Due piccole citazioni tratte dal libro di Enrico Franceschini, classe 1956, bolognese, giornalista giramondo, innamorato da sempre della Romagna: “Delle volte Mura pensa che gli italiani non vengano in Romagna per andare al mare, ma per il cibo. Del resto, non si possono biasimare: perfino nelle pensioncine da queste parti si mangia benissimo”. Mia mamma Rosa, per decenni grande cuoca della Pensione Maurizia a Marina Centro, docet.

“Mura entra all’edicola. Una cartolibreria, in realtà, dove si trova di tutto: giornali, libri, quaderni e materiali scolastici, giocattoli, biglietti del bus, caramelle, bibite, panini. L’unico modo dei giornalai per sopravvivere: trasformarsi in minimarket. Da qualche parte espongono ancora anche la stampa”. Franceschini ha dimenticato le macchinette del superenalotto.

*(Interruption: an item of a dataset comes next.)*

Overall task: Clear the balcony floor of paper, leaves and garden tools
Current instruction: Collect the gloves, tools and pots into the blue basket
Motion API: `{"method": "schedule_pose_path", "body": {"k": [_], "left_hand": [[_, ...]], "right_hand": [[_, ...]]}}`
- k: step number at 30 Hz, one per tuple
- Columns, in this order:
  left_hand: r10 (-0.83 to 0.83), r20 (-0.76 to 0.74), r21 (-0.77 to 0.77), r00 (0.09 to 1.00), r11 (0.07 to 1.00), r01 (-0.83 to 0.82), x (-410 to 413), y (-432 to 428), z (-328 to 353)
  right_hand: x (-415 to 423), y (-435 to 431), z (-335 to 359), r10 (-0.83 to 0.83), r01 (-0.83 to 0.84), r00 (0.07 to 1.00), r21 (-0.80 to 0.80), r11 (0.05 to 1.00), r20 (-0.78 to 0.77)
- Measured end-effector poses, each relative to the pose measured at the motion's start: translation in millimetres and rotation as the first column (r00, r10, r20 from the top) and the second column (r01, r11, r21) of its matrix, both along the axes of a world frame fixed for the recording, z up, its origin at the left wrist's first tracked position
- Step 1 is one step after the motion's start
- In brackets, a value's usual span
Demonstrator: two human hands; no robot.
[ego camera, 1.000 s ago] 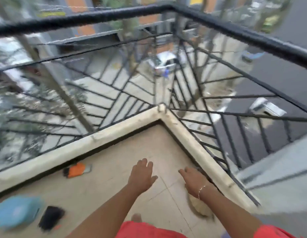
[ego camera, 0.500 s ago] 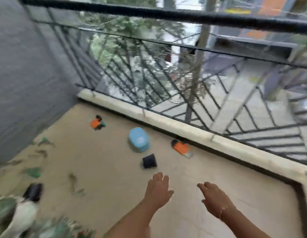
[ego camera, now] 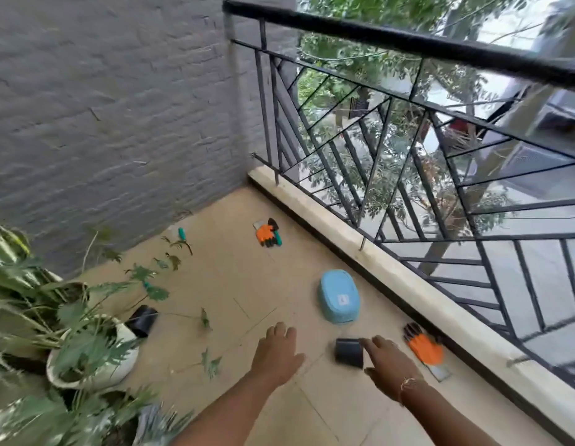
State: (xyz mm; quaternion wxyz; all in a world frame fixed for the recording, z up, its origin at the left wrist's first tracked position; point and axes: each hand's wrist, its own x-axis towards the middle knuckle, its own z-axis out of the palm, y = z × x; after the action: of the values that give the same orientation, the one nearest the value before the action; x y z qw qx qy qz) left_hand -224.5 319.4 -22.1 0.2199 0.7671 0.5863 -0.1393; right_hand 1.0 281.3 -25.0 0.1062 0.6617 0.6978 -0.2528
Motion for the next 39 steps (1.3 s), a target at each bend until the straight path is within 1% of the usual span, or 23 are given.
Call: {"method": "schedule_pose_path", "body": {"k": [3,7,14,17,19,22,24,26,28,30,32,35,38,39], "left_hand": [[0.02,0.012,-0.013,1.0,1.0,-0.02,4.6,32.3,-8.0],[0.032,0.033,-0.013,0.999,0.999,-0.031,26.3,91.4,-15.8],[0.087,0.016,-0.157,0.996,0.984,-0.084,75.8,197.6,-25.5],[0.116,0.034,-0.207,0.993,0.972,-0.106,100.0,244.4,-29.6],[0.125,0.038,-0.248,0.991,0.962,-0.112,114.5,271.4,-33.0],[0.13,0.047,-0.305,0.99,0.946,-0.11,136.2,312.4,-41.9],[0.118,0.047,-0.341,0.992,0.935,-0.095,149.6,338.9,-55.2],[0.088,0.031,-0.377,0.996,0.924,-0.07,161.8,365.6,-81.0],[0.038,0.006,-0.401,0.999,0.916,-0.033,177.2,393.5,-118.9],[-0.007,-0.006,-0.43,1.0,0.903,0.004,193.2,423.5,-173.8],[-0.037,-0.015,-0.45,0.999,0.893,0.027,206.9,448.8,-232.7],[-0.039,0.013,-0.467,0.999,0.883,0.041,222.2,478.5,-326.5],[0.031,0.011,-0.468,0.999,0.884,-0.022,233.5,500.2,-419.7],[0.06,0.024,-0.464,0.998,0.885,-0.042,234.8,505.3,-440.4]], "right_hand": [[11.6,31.7,-8.6,-0.01,0.011,1.0,-0.029,1.0,0.013],[39.2,81.5,-19.8,-0.07,0.071,0.997,-0.054,0.996,0.015],[111.7,170.8,-27.1,-0.208,0.205,0.978,-0.112,0.972,-0.023],[143.6,204.7,-29.3,-0.257,0.254,0.966,-0.131,0.958,-0.006],[158.0,220.4,-30.2,-0.33,0.326,0.944,-0.149,0.934,-0.006],[171.5,239.3,-37.8,-0.44,0.424,0.897,-0.191,0.885,-0.045],[176.3,248.0,-49.2,-0.525,0.493,0.847,-0.243,0.836,-0.086],[176.2,255.6,-70.2,-0.642,0.584,0.752,-0.298,0.755,-0.15],[172.2,262.4,-107.9,-0.761,0.677,0.615,-0.357,0.643,-0.205],[164.9,270.9,-162.2,-0.858,0.74,0.472,-0.438,0.51,-0.203],[153.3,278.8,-220.1,-0.934,0.788,0.301,-0.503,0.357,-0.191],[141.4,291.4,-313.8,-0.979,0.817,0.007,-0.562,0.125,-0.206],[132.0,303.3,-403.2,-0.947,0.795,-0.25,-0.601,-0.082,-0.201],[127.8,306.7,-429.6,-0.923,0.774,-0.332,-0.616,-0.149,-0.195]]}}
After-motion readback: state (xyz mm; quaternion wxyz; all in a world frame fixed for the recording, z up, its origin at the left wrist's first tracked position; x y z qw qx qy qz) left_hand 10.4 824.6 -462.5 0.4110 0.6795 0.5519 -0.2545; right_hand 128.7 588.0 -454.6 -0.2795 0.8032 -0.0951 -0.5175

Ma per il resto voglio unirmi al suo grido di allarme: salviamo le edicole rimaste! Noi maniaci della carta abbiamo bisogno di loro: non ci piace leggere il giornale sul telefonino (anche se lo facciamo). Non vogliamo girare la domenica mattina mezza città per trovare un’edicola aperta. Rivendichiamo il diritto di continuare ad avere una copia cartacea del nostro giornale preferito.